In this study we utilized the beta regression model with a varying dispersion parameter, as it effectively manages doubly bounded data such as indices. The inclusion of the precision parameter offers additional insights beyond the mean model, allowing for the assessment of predictors’ impact on the outcome’s variability. Moreover, prior research has demonstrated that the incorporation of the precision parameter results in the production of efficient coefficients, a valuable characteristic in the natural sciences. To address the necessity of balancing over-fitting and under-fitting, model regularization was implemented, resulting in the selection of significant variables. RF regression, utilizing machine learning techniques, is equally effective and identifies two variables as significant, like those indicated by beta regression model. This is the administrative size of the local government in form of the number of sub-counties and central government funding from the treasury to the district local governments. A generalized additive model enhances the analysis by bringing to the fore the non-linear predictor functions. We believe that the suggested statistical modelling approach, which employs beta regression with a varying precision parameter, followed by variable selection and bias correction, yields variables that elucidate service delivery outcomes via the composite indicator. Moreover, the application of a random forest in this domain in Uganda, when utilized alongside beta regression, may yield comparable variables that merit prioritization by policymakers. If the desire is to model non-linear covariate effects, GAM is a better approach as it reveals the trajectory of the covariates. Yes, the three statistical approaches yielded similar predictive accuracy (RMSE ≈0.05; MAE ≈ 0.042). Collectively, these instruments provide a solid empirical foundation for formulating evidence-based changes to improve public service delivery in decentralized environments. Methodologically, beta regression with varying dispersion stands out for its ability to capture mean effects and precision. Nonetheless, machine learning random forest and GAM approaches provide complementary strengths.
Study limitations
The primary constraints of this study pertain to the insufficiency of elementary indicators and data points for evaluation. Due to the lack of accurate data at the sub-national level, fewer service sectors than required were incorporated into the model. The composite indicator would be more representative if it incorporated data from all tiers of the established theoretical framework, particularly regarding service processes. The dynamic nature of service delivery may introduce biases in the study, as it relied on annual data series, perhaps overlooking crucial service characteristics that fluctuate more frequently.
Conclusion
This study enhances the current literature by addressing performance assessment gaps related to local government service delivery in developing countries, particularly the inadequacy of existing measures that only reflect disparate elementary indicators.

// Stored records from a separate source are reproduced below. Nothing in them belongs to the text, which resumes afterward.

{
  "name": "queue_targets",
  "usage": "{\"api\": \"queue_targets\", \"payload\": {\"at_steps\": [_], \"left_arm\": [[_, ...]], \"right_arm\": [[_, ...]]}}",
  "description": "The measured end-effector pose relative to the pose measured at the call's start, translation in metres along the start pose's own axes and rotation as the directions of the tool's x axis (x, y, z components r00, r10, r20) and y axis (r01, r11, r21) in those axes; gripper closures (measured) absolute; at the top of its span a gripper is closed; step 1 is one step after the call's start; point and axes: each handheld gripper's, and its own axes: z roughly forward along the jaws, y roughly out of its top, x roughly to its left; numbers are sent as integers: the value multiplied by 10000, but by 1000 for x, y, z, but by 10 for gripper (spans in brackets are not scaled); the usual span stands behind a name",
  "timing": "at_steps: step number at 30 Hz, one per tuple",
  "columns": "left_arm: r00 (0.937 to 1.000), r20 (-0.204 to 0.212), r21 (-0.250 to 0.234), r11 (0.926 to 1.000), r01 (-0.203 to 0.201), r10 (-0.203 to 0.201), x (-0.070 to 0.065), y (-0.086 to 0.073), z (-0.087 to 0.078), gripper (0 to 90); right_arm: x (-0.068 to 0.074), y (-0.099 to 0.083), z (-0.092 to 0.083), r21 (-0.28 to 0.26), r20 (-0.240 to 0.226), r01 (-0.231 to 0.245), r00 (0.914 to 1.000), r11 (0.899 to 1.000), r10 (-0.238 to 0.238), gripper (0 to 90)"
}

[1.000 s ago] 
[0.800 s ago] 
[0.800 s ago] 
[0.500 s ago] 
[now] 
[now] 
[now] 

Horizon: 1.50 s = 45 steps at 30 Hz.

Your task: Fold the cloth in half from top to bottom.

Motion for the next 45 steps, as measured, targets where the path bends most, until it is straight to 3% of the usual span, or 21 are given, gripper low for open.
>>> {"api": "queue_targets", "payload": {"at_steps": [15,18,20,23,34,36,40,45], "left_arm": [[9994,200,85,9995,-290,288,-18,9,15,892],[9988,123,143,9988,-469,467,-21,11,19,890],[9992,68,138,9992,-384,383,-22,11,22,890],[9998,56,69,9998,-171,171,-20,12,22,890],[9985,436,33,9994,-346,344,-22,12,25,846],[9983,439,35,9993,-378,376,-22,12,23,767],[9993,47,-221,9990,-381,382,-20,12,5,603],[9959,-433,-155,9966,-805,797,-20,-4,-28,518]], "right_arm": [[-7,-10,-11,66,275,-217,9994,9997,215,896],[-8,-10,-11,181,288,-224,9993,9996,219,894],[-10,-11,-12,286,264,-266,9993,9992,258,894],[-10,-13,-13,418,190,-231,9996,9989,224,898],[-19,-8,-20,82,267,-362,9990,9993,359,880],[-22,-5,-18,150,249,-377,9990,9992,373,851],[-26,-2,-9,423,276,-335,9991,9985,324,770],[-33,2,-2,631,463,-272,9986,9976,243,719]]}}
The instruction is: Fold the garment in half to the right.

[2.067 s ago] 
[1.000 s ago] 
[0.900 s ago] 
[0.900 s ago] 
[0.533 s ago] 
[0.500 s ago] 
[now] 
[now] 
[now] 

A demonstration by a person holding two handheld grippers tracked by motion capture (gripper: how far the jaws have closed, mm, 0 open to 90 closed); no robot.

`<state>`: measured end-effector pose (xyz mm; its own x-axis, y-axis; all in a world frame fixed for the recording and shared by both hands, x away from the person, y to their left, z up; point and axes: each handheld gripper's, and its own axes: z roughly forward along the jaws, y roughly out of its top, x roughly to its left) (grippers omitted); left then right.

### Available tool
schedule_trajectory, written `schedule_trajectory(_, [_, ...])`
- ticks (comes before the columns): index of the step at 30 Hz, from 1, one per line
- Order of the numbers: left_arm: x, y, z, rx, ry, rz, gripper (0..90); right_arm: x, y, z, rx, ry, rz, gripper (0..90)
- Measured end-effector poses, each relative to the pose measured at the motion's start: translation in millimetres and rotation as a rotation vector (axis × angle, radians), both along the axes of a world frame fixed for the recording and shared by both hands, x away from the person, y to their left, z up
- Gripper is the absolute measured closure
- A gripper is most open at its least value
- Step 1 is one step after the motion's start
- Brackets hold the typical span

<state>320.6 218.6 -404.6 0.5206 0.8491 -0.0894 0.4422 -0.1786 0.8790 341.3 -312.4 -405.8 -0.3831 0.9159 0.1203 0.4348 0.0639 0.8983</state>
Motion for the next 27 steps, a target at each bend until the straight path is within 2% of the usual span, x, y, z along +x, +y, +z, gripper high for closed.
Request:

This study illustrates that a composite indicator, which includes elementary indicators related to service inputs, processes, and outcomes while also considering quality, quantity, and equity, can be effectively integrated into a unified quantification framework to offer a comprehensive assessment of performance. It is demonstrated that no single statistical method is inherently superior; rather, methods can be effectively combined, with their accuracy and interpretability contingent upon the researcher’s analytical objectives. Researchers examining local government performance should construct a composite indicator and select from one of the three tested statistical approaches (parametric, semi-parametric, or machine learning) to model differentials among statistical units. This study statistically shows the efficacy of beta regression with dispersion modeling for bounded response variables, such as composite indicator scores. Additionally, the significance of model regularization and diagnostics, particularly in robust predictive modeling is shown. The inclusion of a penalty term in the loss function facilitates regularization methods, which encourage the creation of simpler, more parsimonious models that demonstrate enhanced generalizability and improved performance in practical applications.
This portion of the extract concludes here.